■ **WORK TO COMPLETE**
How many lines of these entries hold the string "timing"? Reply with the number alone.

■ **MATERIAL FOR THIS TASK**

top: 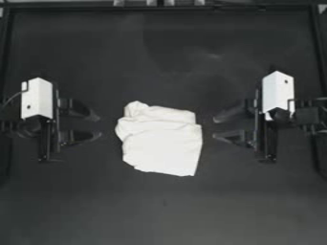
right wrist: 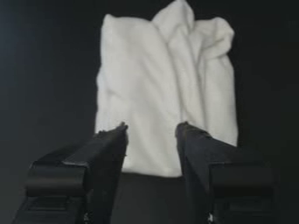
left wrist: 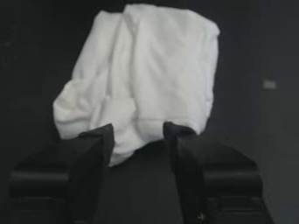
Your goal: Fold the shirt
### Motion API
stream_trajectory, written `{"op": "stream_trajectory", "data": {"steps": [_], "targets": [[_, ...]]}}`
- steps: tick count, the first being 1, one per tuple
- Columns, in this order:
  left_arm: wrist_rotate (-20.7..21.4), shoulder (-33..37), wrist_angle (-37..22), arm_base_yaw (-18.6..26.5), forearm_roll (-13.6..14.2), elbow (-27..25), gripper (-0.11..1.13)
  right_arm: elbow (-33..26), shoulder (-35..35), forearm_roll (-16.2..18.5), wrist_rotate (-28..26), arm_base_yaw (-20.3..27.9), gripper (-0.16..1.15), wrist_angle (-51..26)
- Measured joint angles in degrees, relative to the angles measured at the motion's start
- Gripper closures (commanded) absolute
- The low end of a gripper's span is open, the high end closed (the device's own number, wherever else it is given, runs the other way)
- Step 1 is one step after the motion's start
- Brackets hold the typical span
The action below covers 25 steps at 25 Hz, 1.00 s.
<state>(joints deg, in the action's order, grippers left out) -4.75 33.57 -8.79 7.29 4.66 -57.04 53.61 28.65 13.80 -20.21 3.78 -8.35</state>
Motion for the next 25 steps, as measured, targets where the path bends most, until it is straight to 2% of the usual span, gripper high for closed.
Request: {"op": "stream_trajectory", "data": {"steps": [9,25], "targets": [[-0.09,2.81,-1.05,0.26,0.00,-1.05,0.23,1.49,4.83,-0.97,0.00,0.00,0.21,-2.46],[-0.26,7.73,-3.78,0.62,-0.09,-3.08,0.23,2.02,7.65,-1.05,0.00,0.00,0.21,-5.62]]}}
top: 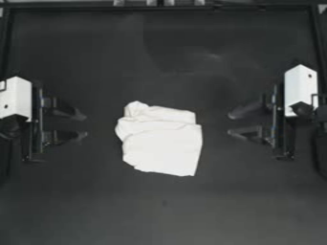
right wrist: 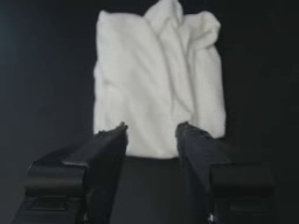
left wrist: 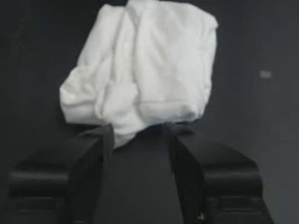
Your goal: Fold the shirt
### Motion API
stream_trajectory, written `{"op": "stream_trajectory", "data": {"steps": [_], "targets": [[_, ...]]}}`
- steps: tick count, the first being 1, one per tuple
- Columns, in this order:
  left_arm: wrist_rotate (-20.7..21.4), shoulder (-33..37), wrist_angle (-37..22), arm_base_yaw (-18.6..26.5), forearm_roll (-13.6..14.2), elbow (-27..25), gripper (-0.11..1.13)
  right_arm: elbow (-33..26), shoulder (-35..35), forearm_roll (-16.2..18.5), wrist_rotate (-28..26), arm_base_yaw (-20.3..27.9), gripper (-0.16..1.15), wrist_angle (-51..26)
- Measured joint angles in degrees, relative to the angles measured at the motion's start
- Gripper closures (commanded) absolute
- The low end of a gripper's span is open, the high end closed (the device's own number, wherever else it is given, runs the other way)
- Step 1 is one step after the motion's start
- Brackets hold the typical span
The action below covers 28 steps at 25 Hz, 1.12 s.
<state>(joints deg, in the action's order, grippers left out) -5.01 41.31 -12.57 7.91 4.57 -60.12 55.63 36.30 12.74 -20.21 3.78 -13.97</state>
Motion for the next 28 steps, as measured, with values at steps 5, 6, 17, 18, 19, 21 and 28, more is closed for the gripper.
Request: {"op": "stream_trajectory", "data": {"steps": [5,6,17,18,19,21,28], "targets": [[-0.44,1.67,-0.44,0.18,0.00,-0.97,0.23,0.79,1.58,-0.35,0.00,0.00,0.21,-0.62],[-0.53,2.02,-0.53,0.09,0.09,-1.14,0.23,0.88,1.85,-0.44,0.00,0.00,0.21,-0.62],[-1.05,6.24,-0.35,0.18,0.00,-1.93,0.23,1.05,2.90,-0.35,0.00,-1.58,0.21,-0.44],[-1.05,6.42,-0.35,0.18,0.00,-1.93,0.23,1.05,2.90,-0.26,0.00,-1.58,0.21,-0.44],[-1.05,6.86,-0.35,0.09,0.00,-2.02,0.23,1.05,2.90,-0.26,0.00,-1.49,0.21,-0.44],[-1.05,8.35,-0.35,0.09,0.00,-2.46,0.23,1.05,2.99,-0.18,0.09,-1.58,0.21,-0.53],[-1.05,12.48,-0.35,0.00,0.00,-4.31,0.23,1.05,4.13,0.35,0.18,-1.49,0.21,-0.44]]}}
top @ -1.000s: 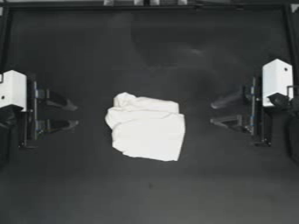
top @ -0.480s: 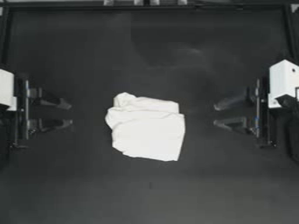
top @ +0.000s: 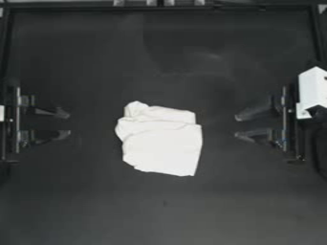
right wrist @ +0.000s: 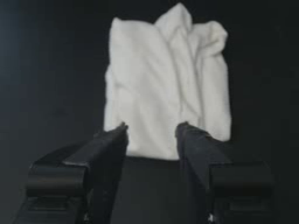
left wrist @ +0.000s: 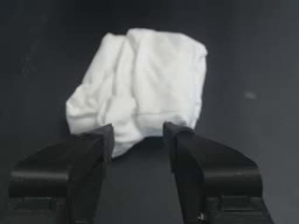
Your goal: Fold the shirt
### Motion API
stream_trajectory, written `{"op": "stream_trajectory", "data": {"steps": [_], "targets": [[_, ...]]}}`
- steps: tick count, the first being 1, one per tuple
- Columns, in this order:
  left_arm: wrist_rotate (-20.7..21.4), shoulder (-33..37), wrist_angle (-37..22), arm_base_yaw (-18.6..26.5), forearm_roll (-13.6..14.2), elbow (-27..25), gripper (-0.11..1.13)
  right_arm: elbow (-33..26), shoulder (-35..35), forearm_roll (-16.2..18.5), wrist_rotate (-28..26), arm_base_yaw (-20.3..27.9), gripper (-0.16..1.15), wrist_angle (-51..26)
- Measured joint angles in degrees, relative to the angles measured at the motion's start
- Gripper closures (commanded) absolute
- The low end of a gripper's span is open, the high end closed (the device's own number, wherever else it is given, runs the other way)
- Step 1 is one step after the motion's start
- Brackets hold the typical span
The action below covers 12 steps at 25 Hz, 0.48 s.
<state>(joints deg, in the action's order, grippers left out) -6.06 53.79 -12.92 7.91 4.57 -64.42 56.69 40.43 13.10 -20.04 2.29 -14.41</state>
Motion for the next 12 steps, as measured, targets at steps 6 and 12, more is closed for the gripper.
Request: {"op": "stream_trajectory", "data": {"steps": [6,12], "targets": [[0.00,3.69,0.00,-0.09,0.00,-1.49,0.23,0.26,0.18,1.05,0.00,-0.09,0.21,0.00],[0.00,5.36,0.00,-0.09,0.00,-2.20,0.23,0.18,0.18,2.02,-0.09,-0.09,0.21,0.00]]}}
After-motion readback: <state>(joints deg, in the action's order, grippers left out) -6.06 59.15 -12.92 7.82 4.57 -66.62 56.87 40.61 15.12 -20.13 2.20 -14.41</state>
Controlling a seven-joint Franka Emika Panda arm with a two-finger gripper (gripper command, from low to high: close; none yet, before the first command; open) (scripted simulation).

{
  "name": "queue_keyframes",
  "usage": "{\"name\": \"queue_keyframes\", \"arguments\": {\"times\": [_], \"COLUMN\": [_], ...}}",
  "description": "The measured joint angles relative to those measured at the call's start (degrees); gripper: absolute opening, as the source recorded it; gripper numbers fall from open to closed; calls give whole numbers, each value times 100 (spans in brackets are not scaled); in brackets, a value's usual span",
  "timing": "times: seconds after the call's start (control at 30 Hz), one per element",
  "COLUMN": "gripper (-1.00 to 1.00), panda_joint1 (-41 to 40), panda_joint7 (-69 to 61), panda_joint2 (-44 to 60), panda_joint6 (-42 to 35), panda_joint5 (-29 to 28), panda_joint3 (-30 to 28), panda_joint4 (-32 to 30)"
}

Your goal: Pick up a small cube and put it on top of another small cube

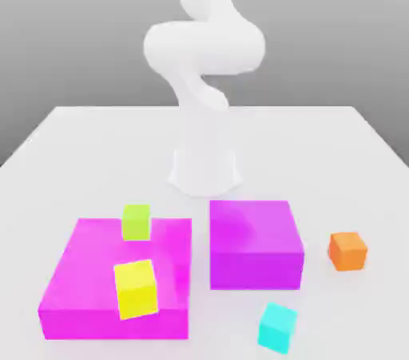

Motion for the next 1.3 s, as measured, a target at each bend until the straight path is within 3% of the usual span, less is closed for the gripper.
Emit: {"name": "queue_keyframes", "arguments": {"times": [0.57, 0.83, 1.0, 1.03, 1.3], "gripper": [0, 0, 0, -100, -100], "panda_joint1": [-281, 95, 406, 483, 450], "panda_joint7": [2593, 3898, 4323, 4377, 4355], "panda_joint2": [3562, 5235, 6275, 6465, 6374], "panda_joint6": [1512, 2213, 2938, 3086, 3022], "panda_joint5": [-410, -737, -1099, -1166, -1133], "panda_joint3": [1060, 1015, 677, 586, 629], "panda_joint4": [-694, -1016, -885, -844, -866]}}
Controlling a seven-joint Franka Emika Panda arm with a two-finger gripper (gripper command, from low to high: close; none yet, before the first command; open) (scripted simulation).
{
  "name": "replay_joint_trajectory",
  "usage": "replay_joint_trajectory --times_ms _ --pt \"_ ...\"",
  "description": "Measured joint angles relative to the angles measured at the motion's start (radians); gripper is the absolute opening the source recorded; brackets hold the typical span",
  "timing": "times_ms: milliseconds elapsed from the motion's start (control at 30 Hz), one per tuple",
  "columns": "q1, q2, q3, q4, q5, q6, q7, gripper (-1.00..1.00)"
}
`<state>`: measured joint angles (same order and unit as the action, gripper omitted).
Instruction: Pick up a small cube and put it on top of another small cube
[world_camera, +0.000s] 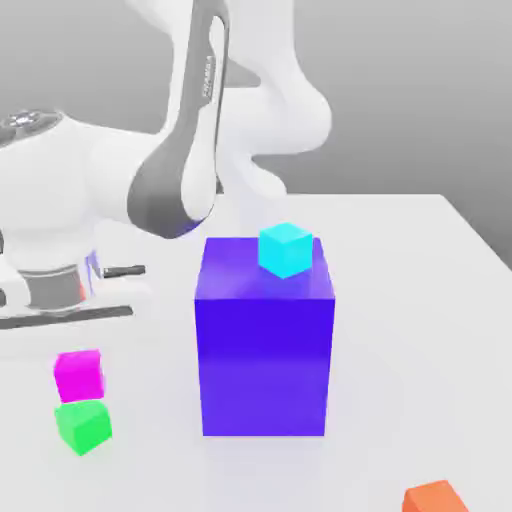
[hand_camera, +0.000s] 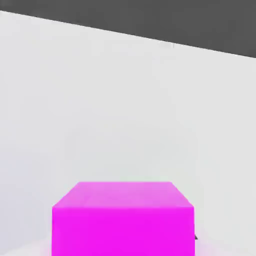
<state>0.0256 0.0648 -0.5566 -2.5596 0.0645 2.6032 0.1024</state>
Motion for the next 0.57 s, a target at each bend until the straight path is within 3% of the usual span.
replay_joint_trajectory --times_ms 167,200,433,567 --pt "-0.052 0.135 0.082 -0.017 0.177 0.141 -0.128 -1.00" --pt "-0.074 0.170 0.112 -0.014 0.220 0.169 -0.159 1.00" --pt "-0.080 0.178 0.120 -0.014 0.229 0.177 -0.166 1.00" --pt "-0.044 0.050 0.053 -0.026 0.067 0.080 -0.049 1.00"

■ **ANSWER TO THE EXERCISE**
2